I took care of a patient the other day. This young guy came in, tired and achy, wanting detox. He looked disheveled and probably hadn’t showered in a few days. He made poor eye contact and seemed embarrassed to be there. He explained that he was addicted to methamphetamine and needed help quitting.
I see plenty of people who have suffered from addiction, but this patient was different. Most patients have a mental health problem and self-medicate with their drug of choice. This guy denied ever having a mental health problem. In fact, he was a high performer, a business man, who ran into trouble. He had used meth as a young man but then quit. He only got back into it when he had a business deal to get done.
His employer had given him a seemingly impossible task, one that would demand long hours, and huge effort. He felt like this was asking too much, but he was worried about what his boss would think. He knew that when he had used in the past, he would be able to stay up late and focus on things better. Meth is a stimulant, which promotes wakefulness and focus. It also causes a host of other problems. Overuse would be bad, but he determined that he could use a small amount at regular times in order to get the energy to get his job done. He wasn’t able to do so.

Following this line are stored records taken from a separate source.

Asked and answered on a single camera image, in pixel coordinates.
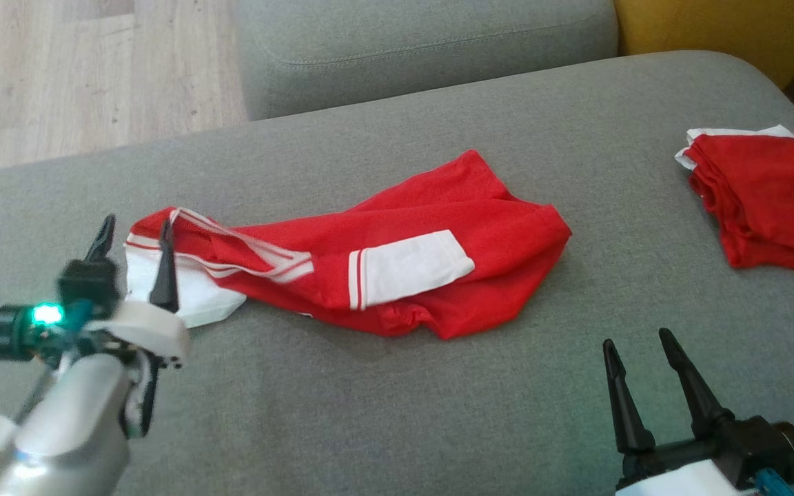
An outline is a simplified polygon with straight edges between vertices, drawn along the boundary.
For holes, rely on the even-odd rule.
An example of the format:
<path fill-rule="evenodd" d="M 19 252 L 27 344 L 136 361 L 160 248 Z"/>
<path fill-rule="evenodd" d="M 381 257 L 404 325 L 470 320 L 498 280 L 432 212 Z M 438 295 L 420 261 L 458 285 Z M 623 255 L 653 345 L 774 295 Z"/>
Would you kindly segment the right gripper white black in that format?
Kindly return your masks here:
<path fill-rule="evenodd" d="M 645 428 L 614 341 L 602 343 L 615 446 L 624 456 L 618 495 L 780 495 L 782 425 L 737 420 L 722 406 L 670 329 L 658 331 L 680 377 L 693 439 L 658 445 Z"/>

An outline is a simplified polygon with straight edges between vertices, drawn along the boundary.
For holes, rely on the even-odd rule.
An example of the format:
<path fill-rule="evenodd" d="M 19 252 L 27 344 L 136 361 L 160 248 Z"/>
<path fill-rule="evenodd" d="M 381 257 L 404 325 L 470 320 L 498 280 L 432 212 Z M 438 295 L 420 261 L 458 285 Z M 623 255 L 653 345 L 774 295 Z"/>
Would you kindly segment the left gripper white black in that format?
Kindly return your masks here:
<path fill-rule="evenodd" d="M 103 351 L 111 339 L 125 342 L 161 359 L 161 367 L 182 369 L 190 352 L 188 330 L 179 311 L 179 280 L 170 219 L 161 226 L 161 257 L 147 301 L 120 301 L 114 283 L 116 267 L 108 258 L 116 214 L 108 214 L 86 252 L 72 260 L 57 280 L 65 310 L 57 344 L 63 353 Z"/>

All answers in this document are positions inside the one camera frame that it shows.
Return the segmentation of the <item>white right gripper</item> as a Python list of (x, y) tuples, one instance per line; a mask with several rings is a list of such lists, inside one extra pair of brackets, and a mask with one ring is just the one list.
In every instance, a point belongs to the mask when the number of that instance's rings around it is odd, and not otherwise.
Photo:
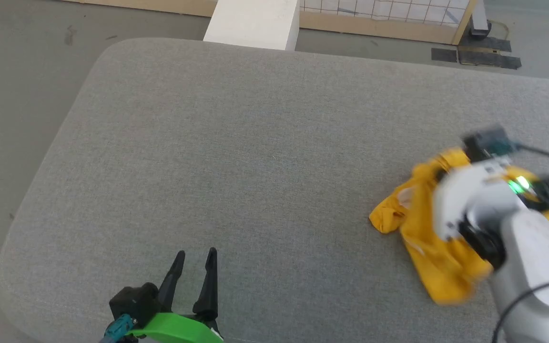
[(506, 159), (455, 167), (434, 191), (434, 232), (443, 241), (461, 236), (462, 226), (479, 227), (521, 209), (549, 210), (549, 174), (512, 174)]

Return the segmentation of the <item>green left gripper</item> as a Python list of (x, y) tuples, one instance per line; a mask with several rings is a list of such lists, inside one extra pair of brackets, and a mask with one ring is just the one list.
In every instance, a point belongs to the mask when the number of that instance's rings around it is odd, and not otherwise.
[[(159, 287), (161, 313), (142, 329), (129, 332), (134, 337), (146, 336), (159, 343), (223, 343), (222, 337), (202, 322), (172, 313), (176, 285), (183, 273), (185, 251), (179, 251)], [(193, 313), (200, 318), (218, 317), (217, 250), (211, 247), (205, 261), (205, 278)]]

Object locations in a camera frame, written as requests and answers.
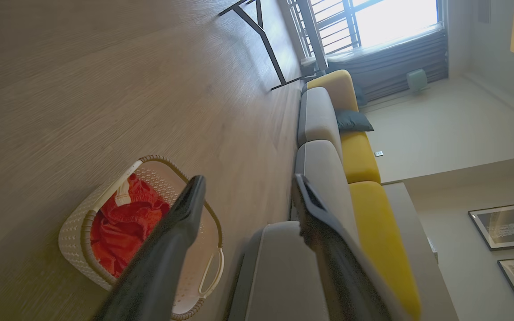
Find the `gray curtain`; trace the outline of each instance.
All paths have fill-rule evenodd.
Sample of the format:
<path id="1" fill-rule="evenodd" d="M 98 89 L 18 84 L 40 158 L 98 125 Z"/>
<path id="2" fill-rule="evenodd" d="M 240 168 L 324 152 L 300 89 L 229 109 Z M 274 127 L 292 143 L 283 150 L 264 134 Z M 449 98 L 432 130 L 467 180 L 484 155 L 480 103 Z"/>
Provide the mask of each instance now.
<path id="1" fill-rule="evenodd" d="M 328 65 L 328 71 L 348 70 L 367 101 L 408 90 L 406 73 L 420 68 L 426 71 L 428 82 L 448 77 L 445 29 L 348 61 L 329 61 Z"/>

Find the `wooden floor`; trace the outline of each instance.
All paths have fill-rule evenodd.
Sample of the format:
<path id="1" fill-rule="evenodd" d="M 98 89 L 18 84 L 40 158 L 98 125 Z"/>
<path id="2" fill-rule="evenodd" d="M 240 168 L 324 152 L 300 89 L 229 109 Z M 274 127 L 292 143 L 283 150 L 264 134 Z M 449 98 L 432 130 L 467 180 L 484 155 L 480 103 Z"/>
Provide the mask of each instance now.
<path id="1" fill-rule="evenodd" d="M 106 291 L 59 252 L 63 221 L 137 158 L 207 178 L 222 282 L 196 320 L 224 318 L 240 251 L 288 217 L 300 84 L 279 84 L 234 0 L 0 0 L 0 320 L 87 320 Z M 255 17 L 254 4 L 248 11 Z M 265 30 L 298 62 L 275 0 Z"/>

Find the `basket handle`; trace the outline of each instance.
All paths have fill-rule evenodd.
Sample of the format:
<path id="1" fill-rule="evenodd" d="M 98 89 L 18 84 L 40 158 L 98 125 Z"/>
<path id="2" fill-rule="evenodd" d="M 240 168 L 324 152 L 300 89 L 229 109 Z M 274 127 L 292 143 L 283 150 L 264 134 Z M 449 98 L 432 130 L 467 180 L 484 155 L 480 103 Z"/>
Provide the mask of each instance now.
<path id="1" fill-rule="evenodd" d="M 214 256 L 216 254 L 218 255 L 218 257 L 220 259 L 220 266 L 218 267 L 218 272 L 217 272 L 216 277 L 214 278 L 213 282 L 210 284 L 210 287 L 208 287 L 206 291 L 202 292 L 202 286 L 203 286 L 204 282 L 206 282 L 207 272 L 208 272 L 208 270 L 210 270 L 210 265 L 213 262 Z M 220 279 L 221 279 L 221 276 L 223 273 L 223 266 L 224 266 L 223 250 L 222 250 L 222 248 L 219 247 L 218 250 L 216 252 L 214 252 L 214 254 L 211 255 L 211 258 L 208 261 L 207 266 L 206 266 L 206 271 L 203 273 L 202 282 L 199 283 L 198 292 L 199 292 L 200 297 L 205 299 L 216 288 L 216 286 L 220 282 Z"/>

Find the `black metal table frame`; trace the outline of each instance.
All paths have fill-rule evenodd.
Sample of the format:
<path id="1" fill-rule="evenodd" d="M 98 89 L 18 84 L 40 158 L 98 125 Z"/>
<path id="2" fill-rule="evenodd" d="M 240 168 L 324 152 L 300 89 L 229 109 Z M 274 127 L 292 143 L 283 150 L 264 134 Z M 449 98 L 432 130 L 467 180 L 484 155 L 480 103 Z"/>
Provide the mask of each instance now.
<path id="1" fill-rule="evenodd" d="M 245 10 L 243 10 L 240 6 L 244 2 L 247 2 L 247 4 L 250 4 L 251 2 L 255 2 L 255 6 L 257 6 L 257 23 L 251 17 Z M 223 10 L 220 12 L 220 16 L 223 16 L 224 14 L 230 12 L 231 10 L 235 11 L 238 16 L 241 17 L 248 25 L 249 27 L 253 28 L 260 36 L 261 40 L 263 41 L 263 44 L 265 45 L 265 49 L 267 50 L 267 54 L 269 55 L 269 58 L 271 59 L 271 63 L 273 63 L 273 68 L 275 68 L 275 72 L 277 72 L 277 77 L 279 77 L 279 81 L 281 82 L 281 85 L 275 86 L 271 88 L 277 89 L 280 87 L 283 87 L 284 85 L 288 85 L 292 82 L 299 81 L 301 79 L 305 79 L 307 77 L 310 77 L 312 75 L 315 75 L 317 71 L 315 71 L 312 75 L 304 75 L 295 79 L 292 79 L 291 81 L 285 81 L 285 77 L 283 76 L 283 71 L 281 70 L 281 67 L 279 66 L 279 62 L 277 61 L 277 57 L 275 56 L 275 53 L 273 52 L 273 48 L 271 47 L 271 43 L 269 42 L 269 38 L 267 38 L 267 34 L 265 33 L 265 30 L 263 30 L 263 11 L 261 10 L 261 0 L 239 0 L 238 2 L 235 2 L 232 6 L 227 8 L 226 10 Z"/>

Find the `air vent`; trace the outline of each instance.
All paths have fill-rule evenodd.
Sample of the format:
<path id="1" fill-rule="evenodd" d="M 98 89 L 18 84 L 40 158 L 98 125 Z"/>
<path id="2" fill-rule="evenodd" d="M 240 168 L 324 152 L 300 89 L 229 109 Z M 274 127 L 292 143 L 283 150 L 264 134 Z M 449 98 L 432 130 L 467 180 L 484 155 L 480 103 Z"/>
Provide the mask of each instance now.
<path id="1" fill-rule="evenodd" d="M 477 20 L 484 24 L 491 22 L 491 0 L 477 1 Z"/>

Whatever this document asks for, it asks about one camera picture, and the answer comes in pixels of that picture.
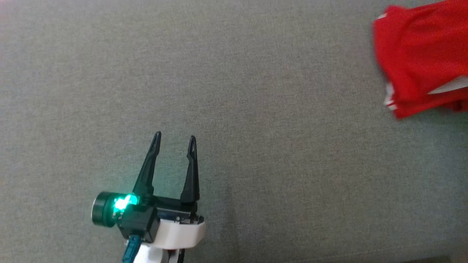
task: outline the black camera lens
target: black camera lens
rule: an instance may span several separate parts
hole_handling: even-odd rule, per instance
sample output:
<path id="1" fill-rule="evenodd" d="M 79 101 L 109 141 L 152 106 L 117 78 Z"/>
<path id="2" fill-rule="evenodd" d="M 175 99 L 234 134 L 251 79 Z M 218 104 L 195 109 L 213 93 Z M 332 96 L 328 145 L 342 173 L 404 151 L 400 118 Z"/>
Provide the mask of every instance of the black camera lens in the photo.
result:
<path id="1" fill-rule="evenodd" d="M 114 204 L 118 198 L 124 198 L 125 194 L 101 192 L 93 203 L 91 219 L 97 226 L 113 227 L 116 223 Z"/>

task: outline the gray fabric surface
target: gray fabric surface
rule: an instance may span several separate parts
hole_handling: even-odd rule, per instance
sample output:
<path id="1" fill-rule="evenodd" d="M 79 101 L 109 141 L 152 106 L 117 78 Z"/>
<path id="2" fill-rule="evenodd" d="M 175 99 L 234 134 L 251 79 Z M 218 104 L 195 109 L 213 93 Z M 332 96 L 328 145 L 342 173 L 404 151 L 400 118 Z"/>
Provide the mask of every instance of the gray fabric surface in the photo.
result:
<path id="1" fill-rule="evenodd" d="M 467 114 L 396 121 L 355 0 L 0 1 L 0 262 L 120 262 L 92 225 L 162 131 L 155 192 L 198 142 L 186 262 L 396 262 L 466 248 Z"/>

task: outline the glowing green led
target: glowing green led
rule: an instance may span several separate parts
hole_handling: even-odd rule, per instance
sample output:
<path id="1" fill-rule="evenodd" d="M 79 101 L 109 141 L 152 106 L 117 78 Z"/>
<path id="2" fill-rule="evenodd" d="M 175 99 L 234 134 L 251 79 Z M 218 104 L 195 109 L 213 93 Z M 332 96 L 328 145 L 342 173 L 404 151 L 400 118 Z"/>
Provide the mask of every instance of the glowing green led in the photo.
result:
<path id="1" fill-rule="evenodd" d="M 114 204 L 114 211 L 120 210 L 123 212 L 129 204 L 138 204 L 138 197 L 134 195 L 127 195 L 125 196 L 125 199 L 119 197 L 119 199 L 117 199 L 116 203 Z"/>

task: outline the red garment
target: red garment
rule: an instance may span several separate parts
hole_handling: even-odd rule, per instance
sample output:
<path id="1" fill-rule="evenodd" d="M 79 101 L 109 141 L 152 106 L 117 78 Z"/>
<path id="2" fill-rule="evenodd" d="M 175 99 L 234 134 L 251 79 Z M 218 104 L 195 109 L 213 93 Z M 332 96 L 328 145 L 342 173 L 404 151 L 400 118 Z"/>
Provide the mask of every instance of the red garment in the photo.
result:
<path id="1" fill-rule="evenodd" d="M 389 6 L 373 29 L 397 118 L 438 106 L 468 110 L 468 0 Z"/>

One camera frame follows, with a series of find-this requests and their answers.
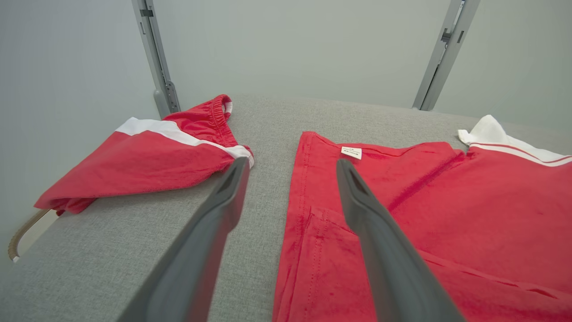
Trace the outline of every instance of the white clothing tag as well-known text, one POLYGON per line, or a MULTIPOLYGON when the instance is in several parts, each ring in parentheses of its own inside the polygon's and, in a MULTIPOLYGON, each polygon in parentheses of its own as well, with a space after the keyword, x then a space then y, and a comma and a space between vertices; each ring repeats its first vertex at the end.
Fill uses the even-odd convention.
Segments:
POLYGON ((360 148, 348 148, 341 147, 341 153, 349 156, 353 156, 356 159, 362 159, 362 149, 360 148))

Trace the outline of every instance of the red garment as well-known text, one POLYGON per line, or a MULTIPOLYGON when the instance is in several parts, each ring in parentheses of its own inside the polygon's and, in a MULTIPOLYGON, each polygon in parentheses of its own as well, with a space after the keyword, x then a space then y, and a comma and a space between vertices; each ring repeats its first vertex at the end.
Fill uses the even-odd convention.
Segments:
POLYGON ((236 143, 227 120, 227 95, 163 121, 127 120, 34 205, 77 214, 96 198, 194 186, 252 151, 236 143))
POLYGON ((443 142, 394 149, 303 133, 272 320, 376 321, 337 187, 347 158, 468 321, 572 321, 572 157, 509 137, 490 116, 459 136, 466 155, 443 142))

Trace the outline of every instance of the red stripe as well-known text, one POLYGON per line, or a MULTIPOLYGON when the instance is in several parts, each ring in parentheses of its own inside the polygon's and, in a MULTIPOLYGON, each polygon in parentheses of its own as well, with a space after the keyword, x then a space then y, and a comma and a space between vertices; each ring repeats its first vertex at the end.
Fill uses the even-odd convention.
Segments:
POLYGON ((562 161, 562 160, 565 160, 565 159, 568 159, 568 158, 572 158, 572 155, 567 155, 567 156, 564 156, 564 157, 562 157, 562 158, 560 158, 560 159, 557 159, 557 160, 542 161, 542 160, 538 159, 538 157, 536 157, 535 155, 532 155, 532 154, 530 154, 530 153, 528 153, 528 152, 526 152, 526 151, 524 151, 524 150, 521 150, 521 149, 519 149, 519 148, 517 148, 517 147, 513 147, 513 146, 507 146, 507 145, 504 145, 504 144, 493 144, 493 143, 478 143, 478 142, 473 142, 473 143, 471 143, 471 145, 472 145, 472 144, 480 144, 481 146, 493 146, 493 147, 511 148, 511 149, 520 151, 520 152, 522 152, 522 153, 528 154, 528 155, 532 156, 533 158, 535 158, 536 160, 538 160, 538 161, 540 161, 540 162, 544 162, 544 163, 554 163, 554 162, 562 161))

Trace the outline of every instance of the red and white garment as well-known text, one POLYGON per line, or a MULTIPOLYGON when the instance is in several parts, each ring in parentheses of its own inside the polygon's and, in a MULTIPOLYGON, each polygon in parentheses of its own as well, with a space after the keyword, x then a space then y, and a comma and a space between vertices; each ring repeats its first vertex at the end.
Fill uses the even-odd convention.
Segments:
POLYGON ((272 320, 376 321, 337 189, 336 161, 348 158, 468 321, 572 321, 572 156, 506 135, 492 116, 459 137, 466 154, 303 133, 272 320))
POLYGON ((162 121, 132 117, 34 206, 77 214, 99 197, 194 186, 241 156, 252 167, 252 151, 228 127, 231 112, 230 97, 219 95, 162 121))

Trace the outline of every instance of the gray table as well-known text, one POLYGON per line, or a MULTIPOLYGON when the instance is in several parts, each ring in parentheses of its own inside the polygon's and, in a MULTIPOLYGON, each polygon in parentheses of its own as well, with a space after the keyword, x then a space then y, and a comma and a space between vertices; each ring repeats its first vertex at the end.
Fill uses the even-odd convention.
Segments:
MULTIPOLYGON (((338 143, 402 148, 445 141, 477 119, 404 108, 310 99, 235 96, 229 125, 255 156, 239 225, 227 240, 210 321, 270 321, 290 178, 302 131, 338 143)), ((504 124, 536 147, 572 154, 571 141, 504 124)), ((215 175, 189 189, 101 198, 64 214, 0 286, 1 321, 113 321, 197 206, 215 175)))

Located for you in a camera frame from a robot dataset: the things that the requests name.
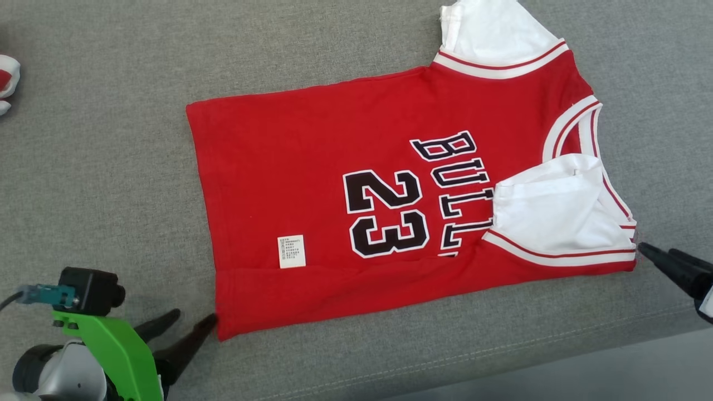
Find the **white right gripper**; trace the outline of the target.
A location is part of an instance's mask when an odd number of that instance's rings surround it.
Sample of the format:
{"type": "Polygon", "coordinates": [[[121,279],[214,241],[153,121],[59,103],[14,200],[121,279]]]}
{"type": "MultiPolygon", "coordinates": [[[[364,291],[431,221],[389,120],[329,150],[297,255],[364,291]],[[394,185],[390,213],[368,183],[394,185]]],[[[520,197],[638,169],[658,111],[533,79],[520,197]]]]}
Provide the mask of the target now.
{"type": "Polygon", "coordinates": [[[697,316],[712,325],[712,264],[675,248],[640,243],[638,251],[695,300],[697,316]]]}

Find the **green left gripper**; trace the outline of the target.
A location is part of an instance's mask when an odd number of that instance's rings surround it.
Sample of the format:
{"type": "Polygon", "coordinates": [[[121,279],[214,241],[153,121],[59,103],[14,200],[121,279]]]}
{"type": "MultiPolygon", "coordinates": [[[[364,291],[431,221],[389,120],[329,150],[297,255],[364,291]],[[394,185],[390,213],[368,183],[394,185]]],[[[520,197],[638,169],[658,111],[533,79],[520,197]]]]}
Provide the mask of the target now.
{"type": "Polygon", "coordinates": [[[207,315],[188,335],[152,356],[146,343],[163,335],[179,320],[181,311],[178,308],[134,329],[118,318],[61,311],[54,311],[52,315],[64,323],[66,335],[80,338],[89,348],[114,384],[118,396],[125,400],[162,400],[162,386],[175,385],[217,326],[217,315],[207,315]]]}

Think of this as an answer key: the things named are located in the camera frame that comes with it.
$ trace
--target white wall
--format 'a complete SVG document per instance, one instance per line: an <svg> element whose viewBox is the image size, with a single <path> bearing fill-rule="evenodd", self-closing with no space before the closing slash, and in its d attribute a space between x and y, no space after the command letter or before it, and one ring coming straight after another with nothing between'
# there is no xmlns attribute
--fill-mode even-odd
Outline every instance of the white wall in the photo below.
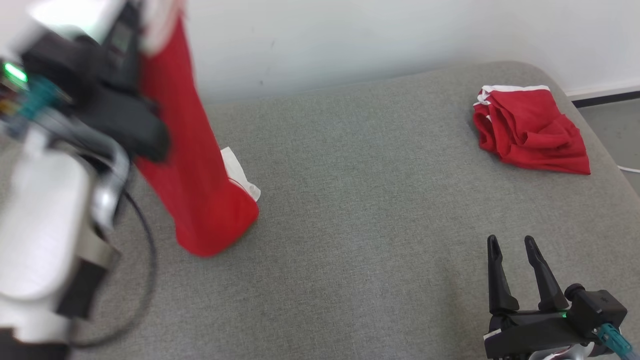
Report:
<svg viewBox="0 0 640 360"><path fill-rule="evenodd" d="M491 60L537 65L574 99L640 90L638 0L187 1L205 102ZM0 0L0 45L32 2Z"/></svg>

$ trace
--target gray sofa
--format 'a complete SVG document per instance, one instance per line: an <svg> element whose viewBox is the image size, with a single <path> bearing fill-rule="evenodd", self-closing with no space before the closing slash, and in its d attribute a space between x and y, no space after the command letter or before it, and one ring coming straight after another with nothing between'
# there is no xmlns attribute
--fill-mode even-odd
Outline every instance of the gray sofa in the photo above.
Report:
<svg viewBox="0 0 640 360"><path fill-rule="evenodd" d="M482 151L471 105L496 84L548 85L593 173L524 170ZM138 179L159 246L152 307L126 339L74 359L485 359L489 234L522 308L539 301L529 234L563 289L581 282L621 300L640 345L640 201L541 70L488 63L208 110L262 189L258 221L224 253L190 256ZM131 210L113 243L123 258L87 338L123 323L145 283Z"/></svg>

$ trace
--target green light
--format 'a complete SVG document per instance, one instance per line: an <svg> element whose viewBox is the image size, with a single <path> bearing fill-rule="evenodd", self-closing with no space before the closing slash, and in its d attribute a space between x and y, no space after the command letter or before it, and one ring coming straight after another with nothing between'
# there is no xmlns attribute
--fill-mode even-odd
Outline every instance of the green light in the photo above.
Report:
<svg viewBox="0 0 640 360"><path fill-rule="evenodd" d="M27 82L27 74L25 74L22 70L15 67L14 64L5 63L4 70L7 71L9 74L15 76L18 80L25 83Z"/></svg>

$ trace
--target black baseboard strip
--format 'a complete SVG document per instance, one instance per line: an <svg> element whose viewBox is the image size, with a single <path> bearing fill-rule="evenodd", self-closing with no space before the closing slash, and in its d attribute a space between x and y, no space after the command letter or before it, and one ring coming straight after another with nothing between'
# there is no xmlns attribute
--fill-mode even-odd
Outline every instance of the black baseboard strip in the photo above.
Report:
<svg viewBox="0 0 640 360"><path fill-rule="evenodd" d="M590 99L573 101L576 108L585 108L587 106L609 104L610 102L618 102L625 100L640 99L640 91L625 92L622 94L608 95L601 97L592 97Z"/></svg>

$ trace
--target folded red cloth
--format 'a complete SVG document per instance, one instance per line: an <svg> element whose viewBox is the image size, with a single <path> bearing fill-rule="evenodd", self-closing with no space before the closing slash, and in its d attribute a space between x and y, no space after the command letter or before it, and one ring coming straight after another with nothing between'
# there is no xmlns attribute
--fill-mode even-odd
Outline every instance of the folded red cloth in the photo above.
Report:
<svg viewBox="0 0 640 360"><path fill-rule="evenodd" d="M546 86L483 86L474 104L480 148L501 161L533 168L589 175L584 141L560 113Z"/></svg>
<svg viewBox="0 0 640 360"><path fill-rule="evenodd" d="M144 60L143 92L158 102L172 148L165 163L139 160L140 172L173 216L180 245L198 256L234 243L258 205L227 176L220 148L193 82L182 20L164 49Z"/></svg>

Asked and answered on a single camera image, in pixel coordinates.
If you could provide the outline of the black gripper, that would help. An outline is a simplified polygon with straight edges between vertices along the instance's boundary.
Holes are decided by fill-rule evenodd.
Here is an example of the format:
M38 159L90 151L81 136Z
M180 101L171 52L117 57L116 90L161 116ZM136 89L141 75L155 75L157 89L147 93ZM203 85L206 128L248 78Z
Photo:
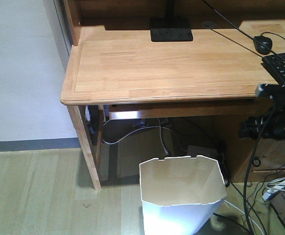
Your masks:
M285 108L263 116L249 117L239 125L238 136L241 139L285 140Z

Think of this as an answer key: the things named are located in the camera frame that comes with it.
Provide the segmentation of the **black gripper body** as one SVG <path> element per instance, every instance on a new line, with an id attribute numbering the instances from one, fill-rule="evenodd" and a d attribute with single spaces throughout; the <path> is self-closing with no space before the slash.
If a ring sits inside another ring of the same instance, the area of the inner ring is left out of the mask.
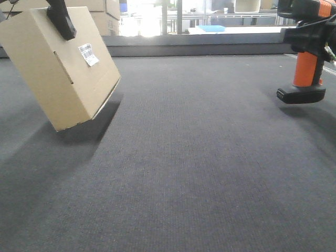
<path id="1" fill-rule="evenodd" d="M 335 16 L 313 22 L 300 22 L 295 28 L 283 28 L 282 42 L 295 52 L 308 52 L 335 63 Z"/>

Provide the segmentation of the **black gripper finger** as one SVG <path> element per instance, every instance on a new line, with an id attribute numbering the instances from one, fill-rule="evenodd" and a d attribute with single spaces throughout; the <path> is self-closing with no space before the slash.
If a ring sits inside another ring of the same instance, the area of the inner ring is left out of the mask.
<path id="1" fill-rule="evenodd" d="M 64 0 L 47 0 L 47 17 L 66 41 L 76 37 L 75 29 Z"/>

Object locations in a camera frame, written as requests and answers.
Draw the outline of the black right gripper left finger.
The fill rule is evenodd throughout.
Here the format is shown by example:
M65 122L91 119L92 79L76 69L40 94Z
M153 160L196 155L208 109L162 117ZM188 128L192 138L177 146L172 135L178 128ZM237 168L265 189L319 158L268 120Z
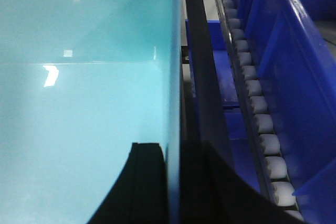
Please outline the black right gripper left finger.
M168 223L166 169L158 143L133 143L127 162L89 223Z

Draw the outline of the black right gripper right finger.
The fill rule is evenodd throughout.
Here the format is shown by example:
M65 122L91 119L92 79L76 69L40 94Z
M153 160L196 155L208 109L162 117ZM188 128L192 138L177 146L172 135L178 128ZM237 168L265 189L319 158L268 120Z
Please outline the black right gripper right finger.
M180 223L301 223L247 185L208 142L181 145Z

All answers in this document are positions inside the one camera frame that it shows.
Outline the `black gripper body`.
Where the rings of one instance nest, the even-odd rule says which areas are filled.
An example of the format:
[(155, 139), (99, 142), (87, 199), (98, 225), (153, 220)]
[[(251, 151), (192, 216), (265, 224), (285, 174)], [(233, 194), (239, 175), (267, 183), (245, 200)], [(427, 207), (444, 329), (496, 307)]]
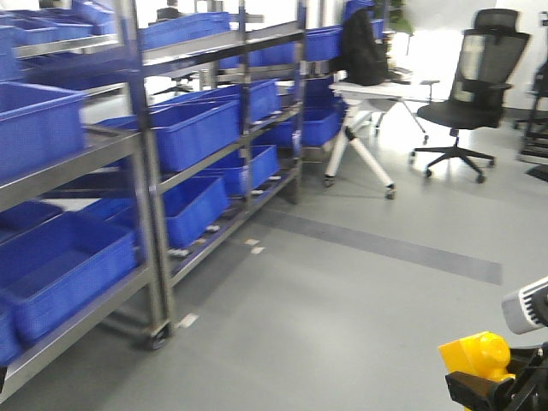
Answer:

Once he started using again, he got things done, but then was using more, and then getting less done. Later, he was only using due to the feeling he got and then he suddenly crashed, and wound up in the ER. His stimulant helped him for a brief time, but then ruined his life.
A Stimulant for the Economy
Our economy is a delicate thing. It’s huge, to be sure, but there aren’t many ways to get it back on track when it is having trouble. The Fed can have an effect on interest rates, lowering them to stimulate the economy, and raising them to slow inflation. It’s easy to do, but difficult to know when to do it. And for how long.
For many years, interest rates were what we today would call high. The Prime interest rate was somewhere between 6 and 12% for most of the years between 1965 and 2005, when it took a sharp decline. It’s been historically low since then.
When the Fed causes the interest rate to decrease, it revs up the economy, like a stimulant. But it’s addictive. Like a drug, people get used to low interest rates. They forget what it was like before. The economy adapts to the low rates. Housing values swell to unrealistic levels. To take away the drug causes withdrawal. We are just beginning to experience this withdrawal right now. New mortgages are starting to decrease as people decide they can’t pay back the higher rates. They feel the new rates are so high that they can’t pay. They have no frame of reference for what it was like to have a 15% interest rate, like we did in the late 70s.
Like addicts without our drug, we do crazy things. We stop buying everything but the necessities. We hide money. Some people turn to crime. People pull their money out of stocks and then banks, and first it is a recession, then depression. Our economy winds up needing rehab.
I say this like it’s a terrible thing, but recession is a normal process. Like a forest that relies on a fire once every few years to thrive, the economy needs a downturn at times. But, the higher you go, the farther you fall. We have used this low-interest rate drug for so long, revved up the economy so much, that a crash is inevitable. It was starting in 2019, but then the pandemic put everything on hold. The Fed injected the stimulant again by reducing rates as low as they could. Now, they have no choice to increase rates again, causing a much more painful drop.
What should I do?
Don’t just stop investing. That’s the worst thing for you (and the economy). You need to try to find liquidity in your assets. If you will be able to hold your properties for the next 5 years, then keep them and consider refinancing at the still low rates if you haven’t already. If you don’t think you’ll be able to hold them due to rents decreasing or otherwise, now is the time to sell. There is still plenty of value in property right now, but it has a risk of dropping out.
Having cash is great. During good times, a rule of thumb is to have 5% of your holdings in cash. When planning for a recession, you should increase this to 10 or 20%. For a depression, it’s 30%. Cash means cash in hand or in the bank, not illiquid mutual funds or bonds with a withdrawal date. It needs to be something you can access right away.
Get rid of underperforming assets now, while people are paying stupid money for investments. When a depression happens, people will be trying to sell a bunch of property to make ends meet. The demand will be low and the supply so high that values will plummet. You’ll have the cash to grab up all the goodies and watch the values go up for the inevitable next boom cycle.
The sky is not falling, but I predict in the next 2 years, we will see a big downturn. Don’t panic, but do prepare.